For a group of elderly men in East Harlem, the back of Juan Vega's small bodega has been converted into a hangout. Soloman Kamara is their self-appointed ringleader. At 12:30, the unofficial daily meeting time, he begins shooing them to the back of the store.

"C'mon. Let's go. Move out. Move on back to the back. Let's clear the front," says Kamara. On cue, half a dozen men begin shuffling down the narrow aisles, past the beer cases and into the depths of store.

At the J.F. Grocery store at 121st Street and Lexington Avenue, they talk about the day's Lottery numbers, women, sports, the good ol' days. Grocery crates become tables and chairs as they pass the hours together until the bodega closes at 11 p.m. They purchase little but beer, soda, chips, maybe the occasional sandwich. "This is our senior citizen center," says George Wilson, a retired clerk. "We've been meeting here for years."

Usually, between six and 10 men gather, but sometimes — to the owner's annoyance — they bring friends. "Sometimes I do mind," Vega says. "But you know, if people in the neighborhood, maybe they try to rob you, they see people back there." In the four years that Vega has owned the store, he never has had a robbery.

Enter this New York City bodega and you'll find a place where convenience and community meet. Thousands of bodegas — or Hispanic-owned and Hispanic-run grocery stores — line the city's neighborhoods. They serve as more than a place to pick up milk, eggs or produce reminiscent of their native land. Many New Yorkers say they drop by their bodegas to pick up ethnic newspapers, converse in their native tongue and gossip about their neighborhoods, old and new.
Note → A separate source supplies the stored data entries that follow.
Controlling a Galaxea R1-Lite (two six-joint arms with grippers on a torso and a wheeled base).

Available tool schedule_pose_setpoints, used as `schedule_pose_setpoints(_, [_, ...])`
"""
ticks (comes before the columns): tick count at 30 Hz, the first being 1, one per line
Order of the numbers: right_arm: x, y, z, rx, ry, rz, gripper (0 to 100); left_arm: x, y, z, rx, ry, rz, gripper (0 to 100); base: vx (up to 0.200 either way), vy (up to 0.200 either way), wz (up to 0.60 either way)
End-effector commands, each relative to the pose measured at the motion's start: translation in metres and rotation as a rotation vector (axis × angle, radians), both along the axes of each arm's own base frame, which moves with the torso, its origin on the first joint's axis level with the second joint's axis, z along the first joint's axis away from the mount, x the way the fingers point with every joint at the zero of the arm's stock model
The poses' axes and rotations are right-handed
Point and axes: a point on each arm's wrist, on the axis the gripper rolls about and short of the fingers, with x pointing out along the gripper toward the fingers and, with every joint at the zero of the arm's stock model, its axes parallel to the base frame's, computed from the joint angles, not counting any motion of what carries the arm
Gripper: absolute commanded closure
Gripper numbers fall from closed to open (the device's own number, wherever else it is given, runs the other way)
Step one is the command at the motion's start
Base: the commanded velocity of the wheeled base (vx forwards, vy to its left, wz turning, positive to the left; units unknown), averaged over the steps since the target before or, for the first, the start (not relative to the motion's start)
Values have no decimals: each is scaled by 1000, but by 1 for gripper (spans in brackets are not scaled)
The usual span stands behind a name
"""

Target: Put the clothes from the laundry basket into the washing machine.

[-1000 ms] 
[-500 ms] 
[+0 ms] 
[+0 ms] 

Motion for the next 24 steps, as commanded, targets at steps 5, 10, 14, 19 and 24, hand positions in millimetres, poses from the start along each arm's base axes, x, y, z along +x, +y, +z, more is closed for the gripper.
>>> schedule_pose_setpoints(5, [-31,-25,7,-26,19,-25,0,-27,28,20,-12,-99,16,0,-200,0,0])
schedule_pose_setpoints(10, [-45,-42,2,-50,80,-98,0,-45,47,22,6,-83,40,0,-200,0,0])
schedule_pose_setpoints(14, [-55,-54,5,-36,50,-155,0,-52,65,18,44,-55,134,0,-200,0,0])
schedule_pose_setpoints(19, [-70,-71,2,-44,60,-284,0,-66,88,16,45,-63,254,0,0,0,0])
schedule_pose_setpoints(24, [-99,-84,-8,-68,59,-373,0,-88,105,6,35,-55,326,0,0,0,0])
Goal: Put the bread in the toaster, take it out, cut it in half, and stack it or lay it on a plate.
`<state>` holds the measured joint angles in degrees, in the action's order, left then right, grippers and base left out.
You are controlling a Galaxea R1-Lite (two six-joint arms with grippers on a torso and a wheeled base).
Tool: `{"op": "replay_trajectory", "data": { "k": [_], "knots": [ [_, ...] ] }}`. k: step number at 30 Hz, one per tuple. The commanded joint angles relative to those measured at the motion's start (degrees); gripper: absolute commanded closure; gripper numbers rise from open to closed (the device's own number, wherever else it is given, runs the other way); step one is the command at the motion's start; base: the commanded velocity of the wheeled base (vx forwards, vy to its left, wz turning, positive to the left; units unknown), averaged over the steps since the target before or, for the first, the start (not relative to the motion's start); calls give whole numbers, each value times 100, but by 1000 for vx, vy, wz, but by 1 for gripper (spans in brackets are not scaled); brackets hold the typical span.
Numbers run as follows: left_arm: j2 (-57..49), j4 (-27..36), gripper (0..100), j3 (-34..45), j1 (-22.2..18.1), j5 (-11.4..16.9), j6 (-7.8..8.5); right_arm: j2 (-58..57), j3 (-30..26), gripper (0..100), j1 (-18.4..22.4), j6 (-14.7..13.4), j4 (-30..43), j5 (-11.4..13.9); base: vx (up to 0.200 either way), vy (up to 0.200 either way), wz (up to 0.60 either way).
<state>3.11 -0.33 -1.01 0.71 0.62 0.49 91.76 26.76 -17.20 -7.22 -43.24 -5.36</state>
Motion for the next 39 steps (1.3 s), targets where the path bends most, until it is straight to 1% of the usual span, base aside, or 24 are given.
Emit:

Men gather at the rear of Juan Vega's store to begin an afternoon of drinking and gossip.
Photos by K.A. Donovan

 

 

What is a bodega?

Bodegas are Hispanic-owned and Hispanic-run neighborhood grocery or convenience stores. Besides selling specialty fruits and vegetables from Latin America, they serve a social purpose in many New York City neighborhoods.

 

 

In the four years he's owned J.F. Grocery, Juan Vega has never been robbed. He wonders if that's because he has so many visitors.